Le samedi est souvent bien occupé. Natation puis course  à pied le matin. Un repas vite préparé pour pouvoir faire les courses pendant le repas pour éviter les autres consommateurs.
Bien qu’ils ne soient pas majoritaires – quoi que … - éviter les hordes de porteurs de jogging à cheveux gras, avachis sur leur caddie, puant la sueur et le tabac froid, accompagnés de relents d’alcool, plantés au milieu des allées, éviter les groupes de coqs à casquettes, garés de travers sur les places handicapées, trimballant leur pouffe blonde dont l’unique avantage est leur plastique qu’elles exhibent sous des tenues de chanteuses américaines en représentation , éviter ceux-là et beaucoup d’autres qui me font me poser des questions sur notre modèle de société, m’enchante. C’est aussi une façon de se ménager.

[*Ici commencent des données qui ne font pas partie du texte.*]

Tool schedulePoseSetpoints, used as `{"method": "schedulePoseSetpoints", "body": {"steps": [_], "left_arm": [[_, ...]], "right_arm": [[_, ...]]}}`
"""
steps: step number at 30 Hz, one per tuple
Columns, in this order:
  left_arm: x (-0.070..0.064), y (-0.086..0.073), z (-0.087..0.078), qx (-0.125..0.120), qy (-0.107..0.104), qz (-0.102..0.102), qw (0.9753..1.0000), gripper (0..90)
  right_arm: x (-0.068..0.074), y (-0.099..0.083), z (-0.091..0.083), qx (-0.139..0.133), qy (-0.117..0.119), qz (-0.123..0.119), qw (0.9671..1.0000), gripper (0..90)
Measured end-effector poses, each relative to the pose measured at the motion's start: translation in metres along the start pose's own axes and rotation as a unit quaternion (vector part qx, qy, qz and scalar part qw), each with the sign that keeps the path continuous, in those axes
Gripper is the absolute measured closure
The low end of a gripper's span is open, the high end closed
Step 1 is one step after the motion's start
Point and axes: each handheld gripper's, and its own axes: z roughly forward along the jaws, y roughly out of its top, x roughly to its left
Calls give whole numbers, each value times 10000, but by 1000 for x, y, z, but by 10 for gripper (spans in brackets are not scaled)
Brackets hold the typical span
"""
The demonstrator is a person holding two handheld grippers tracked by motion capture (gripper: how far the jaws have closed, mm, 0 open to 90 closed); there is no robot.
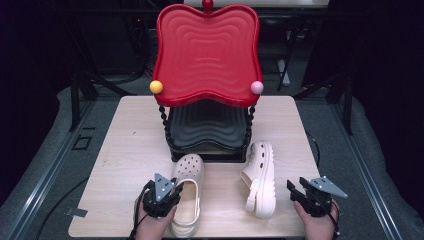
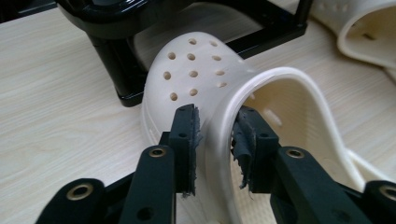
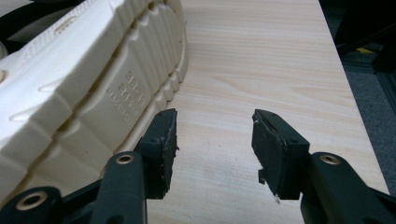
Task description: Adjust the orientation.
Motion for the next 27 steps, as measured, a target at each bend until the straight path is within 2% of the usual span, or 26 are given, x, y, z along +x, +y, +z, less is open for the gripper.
{"method": "schedulePoseSetpoints", "body": {"steps": [3,5,6,9,10,11,12,13,15,16,17,18,20,21,22,24,25,26,27], "left_arm": [[4,2,-11,-202,-67,-53,9998,653],[6,2,-15,-235,-86,-55,9997,645],[11,2,-22,-295,-107,-138,9994,628],[18,0,-30,-356,-83,-182,9992,616],[22,-2,-34,-367,-89,-222,9990,607],[25,-4,-37,-392,-72,-260,9989,607],[30,-7,-39,-399,-53,-276,9988,606],[38,-14,-43,-392,-51,-366,9985,598],[48,-22,-45,-339,-34,-456,9984,594],[52,-25,-45,-311,-30,-495,9983,587],[52,-25,-45,-311,-30,-495,9983,579],[60,-31,-46,-295,28,-576,9979,576],[70,-36,-47,-312,27,-780,9965,568],[70,-36,-47,-312,27,-780,9965,560],[73,-36,-47,-297,-7,-883,9956,560],[78,-38,-46,-333,-40,-1020,9942,558],[81,-39,-46,-333,-55,-1089,9935,555],[82,-40,-46,-351,-52,-1127,9930,555],[84,-41,-46,-361,-47,-1144,9928,552]], "right_arm": [[4,2,-1,-67,4,-117,9999,502],[6,4,-3,-90,3,-159,9998,502],[11,7,-6,-196,7,-258,9995,506],[16,11,-12,-315,31,-375,9988,529],[23,16,-19,-437,98,-474,9979,638],[23,16,-19,-437,98,-474,9979,638],[28,20,-23,-474,149,-505,9975,712],[37,27,-31,-651,287,-663,9953,782],[47,32,-34,-752,477,-745,9932,795],[52,33,-33,-758,577,-803,9922,796],[52,33,-33,-758,577,-803,9922,796],[62,32,-29,-651,744,-946,9906,796],[67,30,-23,-573,825,-1058,9893,813],[67,30,-23,-573,825,-1058,9893,813],[70,29,-18,-428,880,-1153,9885,856],[72,27,-13,-215,789,-1316,9879,885],[72,26,-12,-233,799,-1369,9871,898],[71,27,-13,-128,810,-1373,9871,898],[71,27,-13,-167,798,-1334,9877,899]]}}
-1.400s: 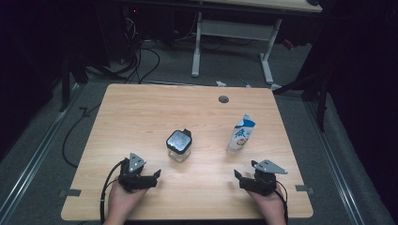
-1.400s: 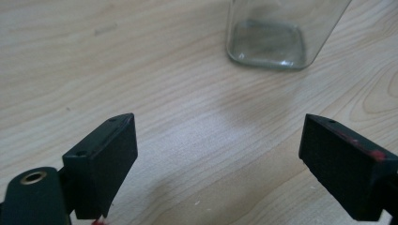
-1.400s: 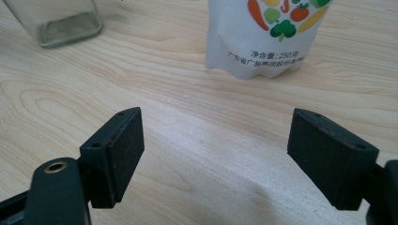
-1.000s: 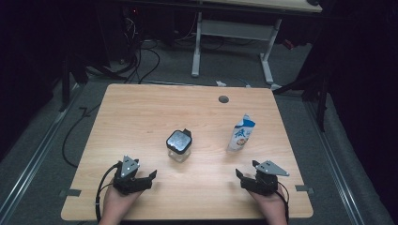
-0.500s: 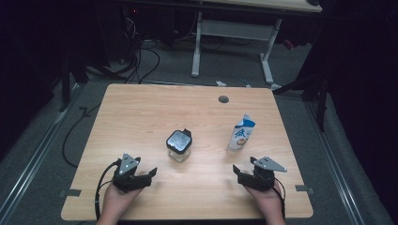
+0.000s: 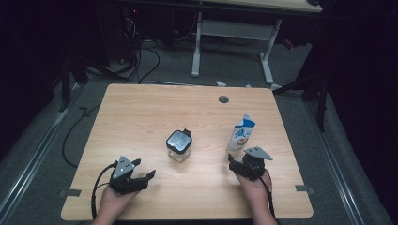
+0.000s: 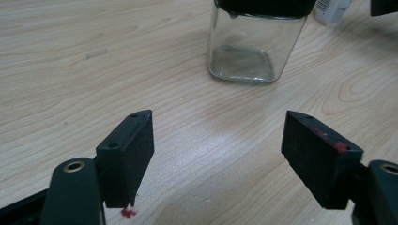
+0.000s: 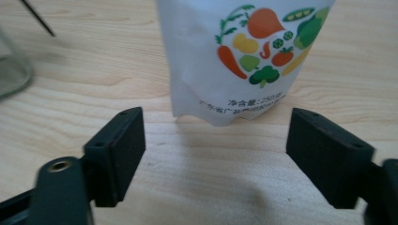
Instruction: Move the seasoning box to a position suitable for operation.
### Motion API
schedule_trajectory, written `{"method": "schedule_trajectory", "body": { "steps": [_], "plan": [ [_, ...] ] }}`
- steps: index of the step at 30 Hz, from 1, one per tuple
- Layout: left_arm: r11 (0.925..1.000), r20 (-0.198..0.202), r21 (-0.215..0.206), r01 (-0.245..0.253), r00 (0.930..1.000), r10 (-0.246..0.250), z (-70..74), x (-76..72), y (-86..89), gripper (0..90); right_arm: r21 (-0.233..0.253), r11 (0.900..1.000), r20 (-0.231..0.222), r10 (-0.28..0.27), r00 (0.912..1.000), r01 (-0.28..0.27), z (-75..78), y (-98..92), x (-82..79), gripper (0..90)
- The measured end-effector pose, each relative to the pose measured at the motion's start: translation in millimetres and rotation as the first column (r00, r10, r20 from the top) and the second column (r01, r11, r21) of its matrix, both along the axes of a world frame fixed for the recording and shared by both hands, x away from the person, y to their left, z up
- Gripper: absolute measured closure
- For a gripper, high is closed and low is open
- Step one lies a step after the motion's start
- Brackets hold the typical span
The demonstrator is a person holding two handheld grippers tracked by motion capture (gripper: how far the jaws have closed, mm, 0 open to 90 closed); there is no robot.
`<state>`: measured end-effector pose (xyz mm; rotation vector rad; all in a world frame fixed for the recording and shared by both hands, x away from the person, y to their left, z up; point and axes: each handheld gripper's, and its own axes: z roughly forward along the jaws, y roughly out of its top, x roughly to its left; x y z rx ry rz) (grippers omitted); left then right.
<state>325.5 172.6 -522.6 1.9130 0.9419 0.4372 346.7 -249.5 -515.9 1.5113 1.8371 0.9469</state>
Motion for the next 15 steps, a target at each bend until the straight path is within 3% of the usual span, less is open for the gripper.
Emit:
{"method": "schedule_trajectory", "body": {
  "steps": [4,8,10,13,15],
  "plan": [
    [0.9997,0.017,0.022,0.008,0.9998,-0.008,-1.0,-1.1,-3.1,25.9,-0.021,0.998,-0.024,-0.052,0.9984,0.051,2.1,6.1,15.9,13.7],
    [1.0,0.023,0.001,-0.002,0.9997,0.002,1.1,-4.5,-0.9,26.0,-0.025,0.993,-0.035,-0.113,0.9929,0.112,4.8,18.7,29.5,4.6],
    [0.9999,0.025,-0.007,-0.007,0.9997,0.008,2.2,-6.8,0.8,25.9,-0.041,0.987,-0.004,-0.154,0.9881,0.154,9.1,25.9,40.2,3.9],
    [0.9997,0.03,-0.017,-0.02,0.9994,0.02,3.3,-8.1,2.5,26.2,-0.033,0.984,-0.009,-0.173,0.9849,0.172,9.1,24.8,47.3,4.3],
    [0.9997,0.028,-0.016,-0.019,0.9994,0.019,3.0,-7.7,2.4,26.3,-0.032,0.983,-0.016,-0.182,0.9831,0.182,7.7,22.7,51.8,9.1]
  ]
}}
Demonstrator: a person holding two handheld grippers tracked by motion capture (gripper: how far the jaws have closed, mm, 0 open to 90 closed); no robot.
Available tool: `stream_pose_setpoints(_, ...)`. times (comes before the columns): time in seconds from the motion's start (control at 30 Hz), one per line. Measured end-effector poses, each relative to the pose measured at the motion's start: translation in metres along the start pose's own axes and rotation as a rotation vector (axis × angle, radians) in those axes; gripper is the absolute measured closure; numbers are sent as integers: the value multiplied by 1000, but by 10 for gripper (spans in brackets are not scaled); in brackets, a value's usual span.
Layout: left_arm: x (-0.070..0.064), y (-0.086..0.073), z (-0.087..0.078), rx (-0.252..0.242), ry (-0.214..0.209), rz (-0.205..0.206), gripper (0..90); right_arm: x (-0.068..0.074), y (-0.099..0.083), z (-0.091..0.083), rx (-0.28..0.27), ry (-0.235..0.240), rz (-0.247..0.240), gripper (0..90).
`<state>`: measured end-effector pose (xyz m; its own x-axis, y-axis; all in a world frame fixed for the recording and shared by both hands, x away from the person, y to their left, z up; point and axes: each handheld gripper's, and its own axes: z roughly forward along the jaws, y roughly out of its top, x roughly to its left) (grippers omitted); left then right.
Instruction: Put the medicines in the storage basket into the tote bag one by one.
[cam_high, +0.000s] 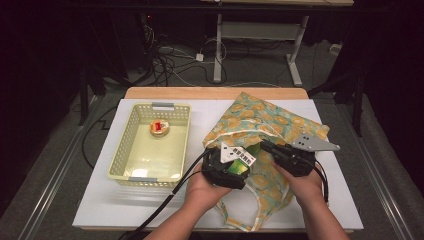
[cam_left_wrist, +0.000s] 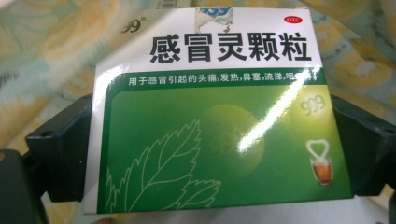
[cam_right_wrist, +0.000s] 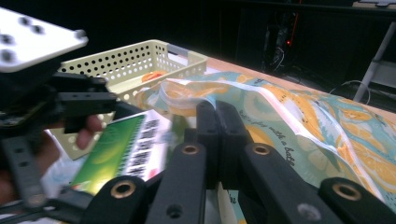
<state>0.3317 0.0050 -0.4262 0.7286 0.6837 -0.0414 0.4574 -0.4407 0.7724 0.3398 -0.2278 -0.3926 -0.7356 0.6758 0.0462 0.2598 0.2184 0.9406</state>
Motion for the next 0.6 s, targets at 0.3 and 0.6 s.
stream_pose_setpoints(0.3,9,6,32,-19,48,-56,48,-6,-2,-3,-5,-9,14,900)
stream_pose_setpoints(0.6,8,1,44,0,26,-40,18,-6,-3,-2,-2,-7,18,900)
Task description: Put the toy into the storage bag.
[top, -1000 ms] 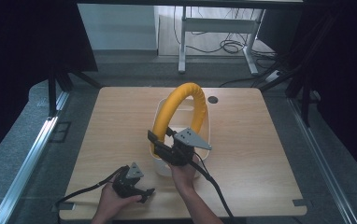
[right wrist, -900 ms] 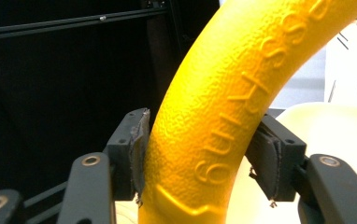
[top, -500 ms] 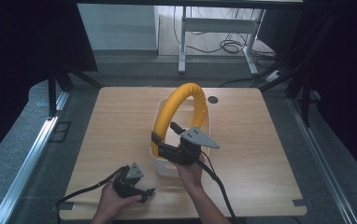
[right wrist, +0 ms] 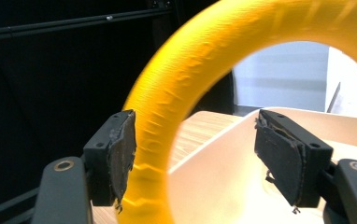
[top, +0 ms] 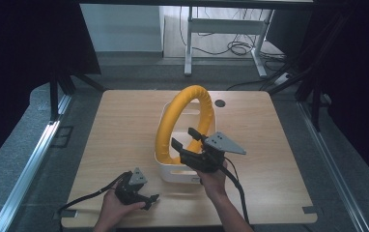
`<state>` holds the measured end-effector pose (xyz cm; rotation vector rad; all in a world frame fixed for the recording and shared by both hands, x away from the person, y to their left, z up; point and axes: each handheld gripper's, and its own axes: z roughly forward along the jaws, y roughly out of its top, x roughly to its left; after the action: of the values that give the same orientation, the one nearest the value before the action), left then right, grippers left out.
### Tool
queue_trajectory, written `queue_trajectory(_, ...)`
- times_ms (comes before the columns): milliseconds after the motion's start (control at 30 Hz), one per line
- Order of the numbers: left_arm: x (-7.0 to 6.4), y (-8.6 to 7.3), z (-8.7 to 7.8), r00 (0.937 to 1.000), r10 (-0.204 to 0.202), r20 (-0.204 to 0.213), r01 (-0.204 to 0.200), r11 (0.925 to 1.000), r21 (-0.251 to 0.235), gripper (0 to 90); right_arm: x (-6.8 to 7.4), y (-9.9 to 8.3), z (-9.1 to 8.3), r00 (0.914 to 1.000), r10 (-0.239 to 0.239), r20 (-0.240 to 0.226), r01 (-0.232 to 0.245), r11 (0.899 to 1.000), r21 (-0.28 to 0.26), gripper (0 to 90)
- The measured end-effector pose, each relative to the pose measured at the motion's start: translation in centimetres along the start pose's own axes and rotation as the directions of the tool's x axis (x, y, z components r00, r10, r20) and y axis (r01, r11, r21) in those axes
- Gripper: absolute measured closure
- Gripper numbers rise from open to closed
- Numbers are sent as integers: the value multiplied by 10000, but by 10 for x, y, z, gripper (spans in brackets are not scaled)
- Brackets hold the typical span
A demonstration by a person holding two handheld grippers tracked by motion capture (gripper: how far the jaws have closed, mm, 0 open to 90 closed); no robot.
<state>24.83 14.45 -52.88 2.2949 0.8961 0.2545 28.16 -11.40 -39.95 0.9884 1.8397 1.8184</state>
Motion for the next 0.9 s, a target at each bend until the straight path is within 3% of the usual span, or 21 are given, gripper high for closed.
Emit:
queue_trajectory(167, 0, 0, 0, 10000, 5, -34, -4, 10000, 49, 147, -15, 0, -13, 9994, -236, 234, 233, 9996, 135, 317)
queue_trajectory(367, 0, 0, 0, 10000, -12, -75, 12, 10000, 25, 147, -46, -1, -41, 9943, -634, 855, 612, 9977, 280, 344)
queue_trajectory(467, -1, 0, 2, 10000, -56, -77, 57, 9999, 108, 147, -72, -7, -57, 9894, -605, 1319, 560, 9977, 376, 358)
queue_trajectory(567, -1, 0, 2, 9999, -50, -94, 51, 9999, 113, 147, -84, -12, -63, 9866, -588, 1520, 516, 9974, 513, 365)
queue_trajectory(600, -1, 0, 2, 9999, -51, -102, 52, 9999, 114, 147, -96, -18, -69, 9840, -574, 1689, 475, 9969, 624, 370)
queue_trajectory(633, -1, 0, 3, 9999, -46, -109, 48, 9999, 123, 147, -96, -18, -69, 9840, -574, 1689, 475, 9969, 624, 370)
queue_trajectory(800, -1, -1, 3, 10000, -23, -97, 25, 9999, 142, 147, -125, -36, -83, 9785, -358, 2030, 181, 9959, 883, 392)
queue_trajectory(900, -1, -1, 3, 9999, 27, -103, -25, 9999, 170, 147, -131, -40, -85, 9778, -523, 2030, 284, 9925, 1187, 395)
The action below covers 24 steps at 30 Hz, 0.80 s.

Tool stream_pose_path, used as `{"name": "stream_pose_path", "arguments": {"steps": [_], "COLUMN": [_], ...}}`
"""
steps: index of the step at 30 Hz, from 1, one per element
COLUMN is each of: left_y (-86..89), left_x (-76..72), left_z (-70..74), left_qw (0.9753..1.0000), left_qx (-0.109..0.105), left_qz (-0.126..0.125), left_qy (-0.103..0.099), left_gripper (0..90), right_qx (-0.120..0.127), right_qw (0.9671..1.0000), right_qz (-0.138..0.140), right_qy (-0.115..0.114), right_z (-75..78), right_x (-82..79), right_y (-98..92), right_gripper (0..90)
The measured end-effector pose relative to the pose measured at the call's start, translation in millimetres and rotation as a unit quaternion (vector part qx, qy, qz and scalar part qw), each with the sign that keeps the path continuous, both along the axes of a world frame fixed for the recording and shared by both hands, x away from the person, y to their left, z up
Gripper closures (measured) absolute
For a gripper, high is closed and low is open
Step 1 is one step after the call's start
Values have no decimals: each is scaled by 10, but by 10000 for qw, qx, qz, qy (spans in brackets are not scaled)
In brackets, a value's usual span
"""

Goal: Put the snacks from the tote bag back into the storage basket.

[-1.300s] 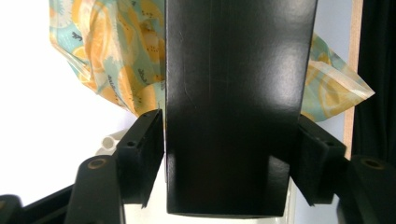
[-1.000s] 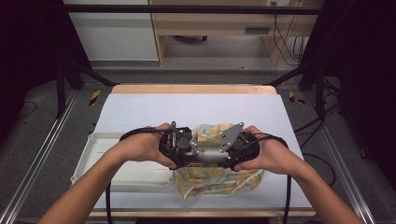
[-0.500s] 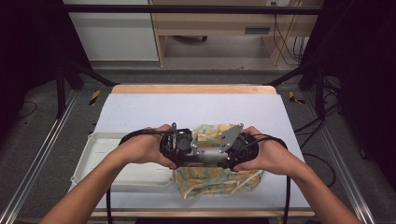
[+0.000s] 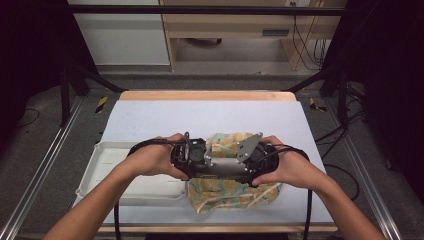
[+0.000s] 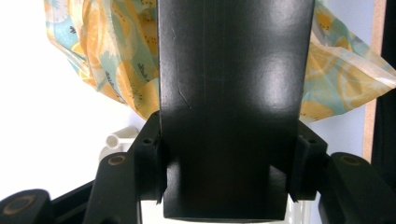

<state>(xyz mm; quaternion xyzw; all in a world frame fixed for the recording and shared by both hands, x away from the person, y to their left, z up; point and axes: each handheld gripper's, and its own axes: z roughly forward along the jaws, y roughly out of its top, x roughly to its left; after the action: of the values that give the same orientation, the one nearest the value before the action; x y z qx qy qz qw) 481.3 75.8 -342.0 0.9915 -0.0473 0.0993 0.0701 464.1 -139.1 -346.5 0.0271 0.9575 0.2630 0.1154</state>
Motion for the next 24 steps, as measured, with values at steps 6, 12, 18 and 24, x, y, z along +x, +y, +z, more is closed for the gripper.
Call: {"name": "stream_pose_path", "arguments": {"steps": [6, 12, 18, 24], "left_y": [55, 167, 342, 557], "left_x": [24, 31, 76, 121], "left_z": [41, 84, 160, 275], "left_qw": [9999, 9999, 9995, 9986], "left_qx": [-31, 1, 1, -171], "left_qz": [76, 149, 296, 492], "left_qy": [-67, -23, -96, -116], "left_gripper": [432, 432, 431, 431], "right_qx": [265, 531, 820, 1248], "right_qw": [9994, 9973, 9892, 9734], "right_qz": [-208, -494, -1182, -1909], "right_qy": [15, -140, -273, -196], "right_z": [18, 60, -35, -230], "right_x": [-23, -81, -114, -124], "right_y": [-146, -373, -688, -964], "right_gripper": [99, 75, 77, 84]}}
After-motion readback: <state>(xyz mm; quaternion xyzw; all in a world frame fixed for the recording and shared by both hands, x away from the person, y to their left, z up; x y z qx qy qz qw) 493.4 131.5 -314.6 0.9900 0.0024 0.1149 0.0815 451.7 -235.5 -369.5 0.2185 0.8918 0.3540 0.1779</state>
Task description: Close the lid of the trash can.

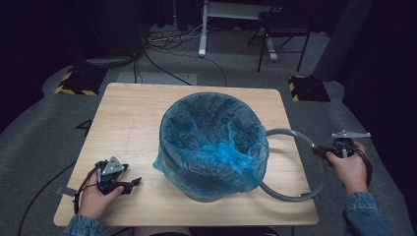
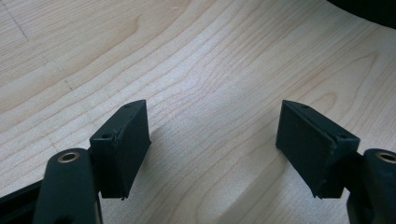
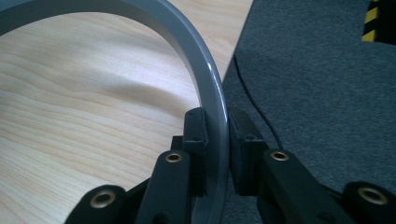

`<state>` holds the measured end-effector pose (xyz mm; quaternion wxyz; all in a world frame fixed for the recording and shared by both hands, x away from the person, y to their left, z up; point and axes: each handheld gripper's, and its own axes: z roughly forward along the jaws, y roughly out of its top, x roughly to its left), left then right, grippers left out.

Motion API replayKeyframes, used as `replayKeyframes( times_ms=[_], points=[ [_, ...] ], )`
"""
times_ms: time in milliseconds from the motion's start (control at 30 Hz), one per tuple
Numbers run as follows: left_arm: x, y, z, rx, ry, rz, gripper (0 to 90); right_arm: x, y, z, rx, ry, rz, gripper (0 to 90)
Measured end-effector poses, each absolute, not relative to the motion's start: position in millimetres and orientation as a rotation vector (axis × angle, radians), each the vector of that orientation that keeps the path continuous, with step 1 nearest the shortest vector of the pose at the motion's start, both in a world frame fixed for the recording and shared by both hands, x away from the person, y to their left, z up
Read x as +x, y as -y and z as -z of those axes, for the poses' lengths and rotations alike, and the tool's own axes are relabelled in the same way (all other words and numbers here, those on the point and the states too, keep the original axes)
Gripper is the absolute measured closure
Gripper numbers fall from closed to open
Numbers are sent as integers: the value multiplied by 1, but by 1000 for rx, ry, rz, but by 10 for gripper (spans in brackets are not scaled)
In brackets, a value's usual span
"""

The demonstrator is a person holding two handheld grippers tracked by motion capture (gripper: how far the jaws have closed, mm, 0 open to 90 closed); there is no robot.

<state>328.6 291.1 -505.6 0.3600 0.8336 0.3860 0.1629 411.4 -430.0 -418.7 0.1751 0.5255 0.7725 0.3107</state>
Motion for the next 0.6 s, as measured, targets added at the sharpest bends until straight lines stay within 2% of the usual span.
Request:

Et puis il y a les jeux à gratter dont mon père est toujours adepte. Son petit plaisir, bien anodin, de la semaine.
Ensuite viennent quelques papiers à remplir, un peu d’entretien du jardin – je devrais dire la tonte, c’est tout ce que j’y fais – ou des courses autres qu’alimentaires.
Et le soir, c’est le repas au restaurant, l’incontournable repas au restaurant, seule sortie de mon père.

Et un week-end sur deux, il y a elle. Elle que je me prends à aimer comme si c’était mon dernier jour. Ma jolie brune. Je craque devant ses grands yeux, si légèrement maquillés. Son corps, si fin, dont chaque courbe ne finit pas de m’émerveiller. La toucher, la sentir
 J’ai accepté nos différences. Je la comprends. Je ne la juge pas. Je n’essaye pas de la changer. Je la respecte. Et j’en suis amoureux. C’est une pensée douce, réconfortante, une énergie positive qui élève. Cette aussi une vague d'émotion qui vous submerge, c’est…. La vie.


Ma vie n’est pas finie mais elle est bien entamée.